2. When it feels like the world has ended and we are alone!

Toni Morrison in her novel Beloved graphically narrates the collective, intergenerational trauma produced by slavery for African-American people. Sethe is a slave who commits infanticide because her child is part of her and not an alien culture that treats her nation and her children brutally.

… her maternal identification is so complete that it allows Sethe to take the life of her baby because she believes that child to be “part of her” still. Thus when the slave catchers come to recapture Sethe and her children and return them to slavery in the South, Sethe “collected every bit of her life she had made, all the parts of her that were precious and fine” and attempted to kill them all; she succeeded in killing one-the nursing baby who returns in the bold of Beloved.     (Jean Wyatt, Risking Difference, 68f)

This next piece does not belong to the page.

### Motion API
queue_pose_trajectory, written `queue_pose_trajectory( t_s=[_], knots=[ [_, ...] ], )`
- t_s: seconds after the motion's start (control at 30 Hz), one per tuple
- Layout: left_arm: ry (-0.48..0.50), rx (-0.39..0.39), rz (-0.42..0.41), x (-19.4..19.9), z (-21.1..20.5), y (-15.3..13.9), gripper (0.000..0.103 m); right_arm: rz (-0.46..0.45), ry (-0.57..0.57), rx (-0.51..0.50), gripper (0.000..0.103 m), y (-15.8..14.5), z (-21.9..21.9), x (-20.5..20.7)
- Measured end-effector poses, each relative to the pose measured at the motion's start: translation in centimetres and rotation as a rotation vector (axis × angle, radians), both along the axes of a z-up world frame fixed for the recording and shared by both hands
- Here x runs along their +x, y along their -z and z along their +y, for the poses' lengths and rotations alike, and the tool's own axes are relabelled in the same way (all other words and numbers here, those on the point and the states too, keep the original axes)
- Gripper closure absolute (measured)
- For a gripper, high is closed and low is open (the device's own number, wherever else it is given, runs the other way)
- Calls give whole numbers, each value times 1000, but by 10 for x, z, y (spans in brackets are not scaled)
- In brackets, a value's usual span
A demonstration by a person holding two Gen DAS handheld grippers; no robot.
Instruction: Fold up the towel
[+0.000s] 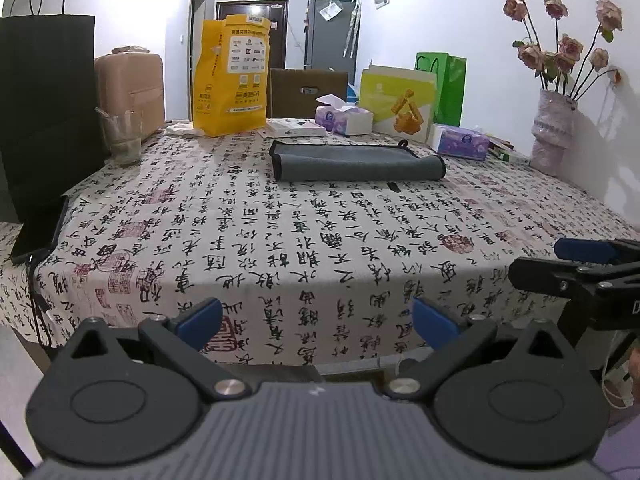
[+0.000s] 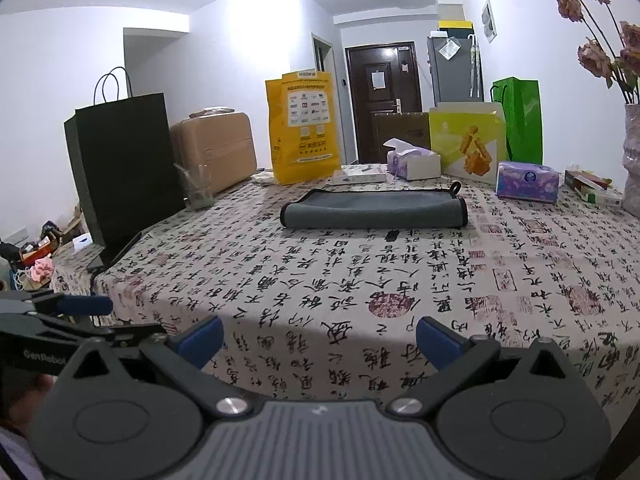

Toni Morrison’s novel shocks us to see the apocalyptic nature of the dehumanising results of slavery. A loving mother is so isolated and broken by a dominant culture that the only way she knows how to love her children is to protect them by taking their life! This breaks the heart of God! And it breaks the human heart! For me, this story acts to reveal and motivate the need for compassionate community in our faith and practice.

As well, what Sethe cannot protect her daughter Denver from, a daughter who did not experience slavery, is the intergenerational transmission of such trauma. And this manifests itself socially, bodily and psychically. Denver exhibits symptoms of trauma survivors, and she is mute for a few years.

In a less intense manner, my Russian Australian parents and their friends, who constantly talked about the war and their fear of being returned to Russia, transmitted their trauma onto me. I had anxieties and a sense of lack of safety that had no real object. This was never processed directly by the church.

3. We are even more alone when others avoid our story!

Jesus shares the journey of his followers as they experience their apocalyptic moments and fears. He forms them into a reflective and sharing community of shared. Unlike the experience of isolated people like Sethe, Denver, and immigrants and their children. Like Jesus, Toni Morrison accompanies her people by writing a novel to enable them to process their past pain.

In the movie from Imre Kertesz’ Nobel Prize winning novel, Fateless, we meet 14 yr-old Gyuri Koves. He is a young Hungarian Jew who tries to make sense of his apocalyptic experiences in German concentration camps. Gyuri is optimistic even with the sheer outward horror and brutal treatment that shatters the viewer.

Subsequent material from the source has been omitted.